As far as we know, the Ukrainian side has previously put before the Belarusian authorities the issue of the prosecution of Belarusian participants of terrorist organizations “DNR” and “LNR”. The official Minsk couldn’t go for it because of the fear of complications in relations with Russia, especially because of the uncertain prospects for the allocation of new Russian loans.

Apparently, the prospect of getting money from Moscow vanished like a mist. Therefore, Belarusian authorities can act more freely and start to force out of the country the participants of “DNR” and “LNR”. Time will show whether it will be a demonstrative prosecution, after which all will understand everything correctly, or the authorities will do everything without fanfare.

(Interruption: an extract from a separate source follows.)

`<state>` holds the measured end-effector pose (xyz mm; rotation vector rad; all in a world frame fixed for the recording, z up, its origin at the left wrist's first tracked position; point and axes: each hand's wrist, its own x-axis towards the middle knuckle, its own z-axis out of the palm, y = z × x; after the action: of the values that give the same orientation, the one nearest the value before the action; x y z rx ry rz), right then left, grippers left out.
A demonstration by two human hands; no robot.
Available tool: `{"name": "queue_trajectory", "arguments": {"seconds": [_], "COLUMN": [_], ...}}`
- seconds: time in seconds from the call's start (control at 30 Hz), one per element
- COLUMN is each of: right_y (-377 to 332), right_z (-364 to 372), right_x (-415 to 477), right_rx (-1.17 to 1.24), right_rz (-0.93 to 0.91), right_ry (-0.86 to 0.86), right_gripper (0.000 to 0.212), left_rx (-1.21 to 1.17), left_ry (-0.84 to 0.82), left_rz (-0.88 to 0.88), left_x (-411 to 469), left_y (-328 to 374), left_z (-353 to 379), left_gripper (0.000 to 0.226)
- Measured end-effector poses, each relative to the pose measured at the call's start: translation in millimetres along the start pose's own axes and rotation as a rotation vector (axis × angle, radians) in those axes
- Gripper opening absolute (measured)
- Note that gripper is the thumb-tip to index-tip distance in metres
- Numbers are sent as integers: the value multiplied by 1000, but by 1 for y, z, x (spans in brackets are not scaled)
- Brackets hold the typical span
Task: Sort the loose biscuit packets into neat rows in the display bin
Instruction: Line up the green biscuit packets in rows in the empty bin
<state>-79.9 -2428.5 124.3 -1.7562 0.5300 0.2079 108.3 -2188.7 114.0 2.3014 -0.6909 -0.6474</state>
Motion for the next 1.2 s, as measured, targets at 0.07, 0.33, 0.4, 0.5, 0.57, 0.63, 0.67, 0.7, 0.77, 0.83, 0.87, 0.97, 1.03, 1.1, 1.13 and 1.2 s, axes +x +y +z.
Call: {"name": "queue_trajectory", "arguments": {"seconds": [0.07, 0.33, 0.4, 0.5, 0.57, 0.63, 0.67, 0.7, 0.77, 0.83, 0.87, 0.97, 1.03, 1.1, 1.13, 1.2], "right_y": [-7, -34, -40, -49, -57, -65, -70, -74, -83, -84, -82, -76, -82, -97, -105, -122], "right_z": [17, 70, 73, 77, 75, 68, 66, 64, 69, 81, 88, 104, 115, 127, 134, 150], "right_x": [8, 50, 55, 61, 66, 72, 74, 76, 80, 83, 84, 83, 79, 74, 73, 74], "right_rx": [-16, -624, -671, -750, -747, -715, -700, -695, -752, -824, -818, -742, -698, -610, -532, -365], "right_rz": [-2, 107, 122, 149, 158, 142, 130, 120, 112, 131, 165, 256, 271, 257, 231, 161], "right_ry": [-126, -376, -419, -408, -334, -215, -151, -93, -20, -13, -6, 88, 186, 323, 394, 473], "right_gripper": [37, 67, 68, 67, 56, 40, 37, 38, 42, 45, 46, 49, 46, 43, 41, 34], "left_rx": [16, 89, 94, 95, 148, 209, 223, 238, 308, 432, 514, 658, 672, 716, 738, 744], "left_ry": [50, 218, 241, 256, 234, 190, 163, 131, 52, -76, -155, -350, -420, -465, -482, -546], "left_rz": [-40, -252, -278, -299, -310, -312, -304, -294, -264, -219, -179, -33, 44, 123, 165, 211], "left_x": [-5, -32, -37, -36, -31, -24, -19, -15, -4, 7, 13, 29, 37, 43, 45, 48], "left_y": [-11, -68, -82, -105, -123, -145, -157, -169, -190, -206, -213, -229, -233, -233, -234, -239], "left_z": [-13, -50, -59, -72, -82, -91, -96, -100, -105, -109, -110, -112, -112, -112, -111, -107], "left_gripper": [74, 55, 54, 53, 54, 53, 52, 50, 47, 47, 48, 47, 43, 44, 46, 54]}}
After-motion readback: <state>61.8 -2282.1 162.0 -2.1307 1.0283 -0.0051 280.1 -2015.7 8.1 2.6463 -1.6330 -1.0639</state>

In any case, if a political decision with regard to the Belarusian members of “DNR” and “LNR” has been taken in Minsk, the legal issues are to be pushed to the sidelines, and approaches to the recognition of valid and sufficient evidence are, let’s say, flexible.

Humanitarian aid as a crime. As a final point of the material it’s necessary to focus on gathering and sending the humanitarian aid to the territory controlled by “DNR” and “LNR”. From a legal point of view we should mention two points. Firstly, the legitimacy of the crossing by Belarusian citizens of the Russian-Ukrainian border in the area not controlled by the legitimate authorities in Kiev. And secondly, the recipients of humanitarian aid. In the transfer of property (absolutely any, not just money, even medicine) and any property rights to armed groups “DNR” and “LNR” (their representatives or participants) one can see the signs of the offense under Art. 290-1 “Financing of terrorism”: the provision or collection of funds by any means to be used in terrorist activities, material support or other support known to the perpetrator of terrorists, terrorist groups and terrorist organizations” — from eight to fifteen years with confiscation of property.

The war in Donbass and the involvement of the citizens of Belarus in it poses judicial system of the country a number of legal and practical issues. The first criminal cases and lawsuits against members of “DNR” and “LNR” will in fact be precedents, and the punishment for them will be hard.